## Exercise objective
Look for the word "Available" in the entries below, then copy every line that has it.

── Given data ──

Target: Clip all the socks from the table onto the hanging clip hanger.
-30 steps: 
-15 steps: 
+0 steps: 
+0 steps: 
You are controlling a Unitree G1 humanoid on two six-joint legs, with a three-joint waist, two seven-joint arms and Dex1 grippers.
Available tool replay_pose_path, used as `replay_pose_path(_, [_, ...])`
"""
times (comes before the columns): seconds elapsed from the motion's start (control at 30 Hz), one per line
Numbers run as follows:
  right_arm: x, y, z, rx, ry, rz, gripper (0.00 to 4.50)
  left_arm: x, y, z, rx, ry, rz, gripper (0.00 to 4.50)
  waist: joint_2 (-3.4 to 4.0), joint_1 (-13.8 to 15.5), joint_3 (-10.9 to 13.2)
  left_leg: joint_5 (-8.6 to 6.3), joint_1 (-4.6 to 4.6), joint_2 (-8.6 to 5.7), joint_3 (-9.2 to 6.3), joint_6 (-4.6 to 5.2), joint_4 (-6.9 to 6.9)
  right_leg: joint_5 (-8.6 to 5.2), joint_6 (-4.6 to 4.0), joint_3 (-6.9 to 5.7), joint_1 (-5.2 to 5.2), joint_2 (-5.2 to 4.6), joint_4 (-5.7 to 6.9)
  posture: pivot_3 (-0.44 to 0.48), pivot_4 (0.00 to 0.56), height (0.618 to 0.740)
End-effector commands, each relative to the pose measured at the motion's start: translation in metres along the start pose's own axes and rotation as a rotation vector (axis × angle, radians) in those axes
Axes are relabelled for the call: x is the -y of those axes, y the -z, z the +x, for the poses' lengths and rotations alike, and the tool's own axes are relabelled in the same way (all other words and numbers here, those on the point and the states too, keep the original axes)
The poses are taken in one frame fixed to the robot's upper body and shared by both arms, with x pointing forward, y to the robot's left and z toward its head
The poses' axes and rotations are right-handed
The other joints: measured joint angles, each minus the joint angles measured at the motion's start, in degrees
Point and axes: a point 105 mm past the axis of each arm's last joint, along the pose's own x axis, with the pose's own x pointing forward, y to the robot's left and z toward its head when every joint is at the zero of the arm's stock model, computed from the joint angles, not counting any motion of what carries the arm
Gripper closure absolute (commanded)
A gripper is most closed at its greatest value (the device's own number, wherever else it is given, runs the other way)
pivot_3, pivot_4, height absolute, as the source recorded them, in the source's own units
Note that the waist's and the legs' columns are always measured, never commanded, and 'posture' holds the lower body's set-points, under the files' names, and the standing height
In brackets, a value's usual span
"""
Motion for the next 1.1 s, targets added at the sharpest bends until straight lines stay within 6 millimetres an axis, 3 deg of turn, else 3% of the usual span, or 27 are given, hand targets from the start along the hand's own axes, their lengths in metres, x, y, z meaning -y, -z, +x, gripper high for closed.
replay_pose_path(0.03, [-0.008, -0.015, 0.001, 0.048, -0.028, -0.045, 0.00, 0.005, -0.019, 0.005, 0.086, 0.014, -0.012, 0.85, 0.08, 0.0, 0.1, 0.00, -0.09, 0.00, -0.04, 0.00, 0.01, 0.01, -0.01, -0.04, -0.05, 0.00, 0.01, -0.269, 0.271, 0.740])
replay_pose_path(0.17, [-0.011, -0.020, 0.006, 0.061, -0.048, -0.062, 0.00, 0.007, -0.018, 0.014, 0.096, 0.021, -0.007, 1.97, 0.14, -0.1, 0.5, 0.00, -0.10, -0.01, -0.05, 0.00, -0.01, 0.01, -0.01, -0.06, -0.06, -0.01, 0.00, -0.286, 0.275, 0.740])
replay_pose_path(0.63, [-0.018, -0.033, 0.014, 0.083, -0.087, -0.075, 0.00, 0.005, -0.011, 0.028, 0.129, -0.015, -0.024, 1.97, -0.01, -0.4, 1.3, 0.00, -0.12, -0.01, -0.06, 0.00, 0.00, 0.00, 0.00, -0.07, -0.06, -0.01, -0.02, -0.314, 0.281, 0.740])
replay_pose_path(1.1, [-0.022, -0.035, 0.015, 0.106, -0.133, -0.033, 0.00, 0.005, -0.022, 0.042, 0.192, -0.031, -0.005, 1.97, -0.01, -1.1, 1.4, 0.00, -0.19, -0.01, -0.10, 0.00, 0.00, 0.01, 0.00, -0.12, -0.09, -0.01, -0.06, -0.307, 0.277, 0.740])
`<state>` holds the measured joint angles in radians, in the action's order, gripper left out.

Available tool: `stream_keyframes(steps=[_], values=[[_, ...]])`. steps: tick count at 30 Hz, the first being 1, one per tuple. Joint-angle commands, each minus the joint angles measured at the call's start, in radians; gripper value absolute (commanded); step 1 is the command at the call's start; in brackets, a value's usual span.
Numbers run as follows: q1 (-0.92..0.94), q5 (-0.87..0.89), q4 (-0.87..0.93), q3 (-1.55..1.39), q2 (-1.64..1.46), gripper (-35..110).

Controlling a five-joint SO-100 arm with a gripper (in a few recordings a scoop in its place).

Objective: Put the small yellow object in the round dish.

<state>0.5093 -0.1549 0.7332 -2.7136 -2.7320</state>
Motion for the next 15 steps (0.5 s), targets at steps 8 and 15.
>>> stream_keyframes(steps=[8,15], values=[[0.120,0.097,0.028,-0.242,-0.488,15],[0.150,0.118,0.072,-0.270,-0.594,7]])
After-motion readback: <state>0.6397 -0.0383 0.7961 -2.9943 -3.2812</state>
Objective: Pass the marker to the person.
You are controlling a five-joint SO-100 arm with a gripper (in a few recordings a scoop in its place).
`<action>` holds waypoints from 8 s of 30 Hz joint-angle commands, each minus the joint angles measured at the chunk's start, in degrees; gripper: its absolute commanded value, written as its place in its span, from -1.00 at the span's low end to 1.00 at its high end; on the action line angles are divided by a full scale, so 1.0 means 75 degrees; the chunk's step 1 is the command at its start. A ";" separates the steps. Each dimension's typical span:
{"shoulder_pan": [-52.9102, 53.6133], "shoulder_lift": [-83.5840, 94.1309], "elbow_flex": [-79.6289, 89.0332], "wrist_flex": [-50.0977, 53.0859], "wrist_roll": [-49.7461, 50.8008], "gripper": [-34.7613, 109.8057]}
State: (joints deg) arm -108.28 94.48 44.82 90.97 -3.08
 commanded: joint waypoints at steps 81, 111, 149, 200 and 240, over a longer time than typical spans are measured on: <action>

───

## Response below
Available tool replay_pose_path, used as `replay_pose_path(_, [_, ...])`
Available tool: `stream_keyframes(steps=[_], values=[[_, ...]])`. steps: tick count at 30 Hz, the first being 1, one per tuple. Joint-angle commands, each minus the joint angles measured at the call's start, in radians; gripper value absolute (commanded); step 1 is the command at the call's start; in brackets, a value's usual span.

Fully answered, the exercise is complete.